Work required:
Set down, please, exactly the lines below that run from the line with "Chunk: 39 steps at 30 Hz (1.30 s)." to the line with "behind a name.", both lines included.
╔══
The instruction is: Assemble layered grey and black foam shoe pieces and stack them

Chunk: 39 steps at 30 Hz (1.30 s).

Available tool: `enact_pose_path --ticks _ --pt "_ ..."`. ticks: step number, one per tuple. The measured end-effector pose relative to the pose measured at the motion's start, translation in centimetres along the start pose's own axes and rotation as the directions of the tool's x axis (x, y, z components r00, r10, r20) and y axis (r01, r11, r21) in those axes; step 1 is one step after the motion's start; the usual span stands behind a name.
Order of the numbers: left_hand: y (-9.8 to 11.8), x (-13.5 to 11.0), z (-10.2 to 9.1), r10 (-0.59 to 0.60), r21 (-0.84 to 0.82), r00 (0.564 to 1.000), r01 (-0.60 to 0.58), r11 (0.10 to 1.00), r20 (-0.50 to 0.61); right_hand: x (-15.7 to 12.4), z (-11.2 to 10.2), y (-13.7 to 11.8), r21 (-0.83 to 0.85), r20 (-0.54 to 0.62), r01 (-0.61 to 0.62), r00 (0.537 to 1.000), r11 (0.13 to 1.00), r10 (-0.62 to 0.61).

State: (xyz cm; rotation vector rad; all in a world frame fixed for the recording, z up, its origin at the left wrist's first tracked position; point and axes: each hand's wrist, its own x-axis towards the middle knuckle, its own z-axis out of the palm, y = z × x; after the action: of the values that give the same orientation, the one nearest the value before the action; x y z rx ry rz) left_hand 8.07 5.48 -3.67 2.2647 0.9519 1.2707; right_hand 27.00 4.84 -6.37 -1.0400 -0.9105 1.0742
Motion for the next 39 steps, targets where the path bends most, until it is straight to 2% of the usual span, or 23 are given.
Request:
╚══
Exercise result:
Chunk: 39 steps at 30 Hz (1.30 s).

Available tool: `enact_pose_path --ticks _ --pt "_ ..."`. ticks: step number, one per tuple. The measured end-effector pose relative to the pose measured at the motion's start, translation in centimetres along the start pose's own axes and rotation as the directions of the tool's x axis (x, y, z components r00, r10, r20) and y axis (r01, r11, r21) in those axes; step 1 is one step after the motion's start; the usual span stands behind a name.

The required response has been given in full.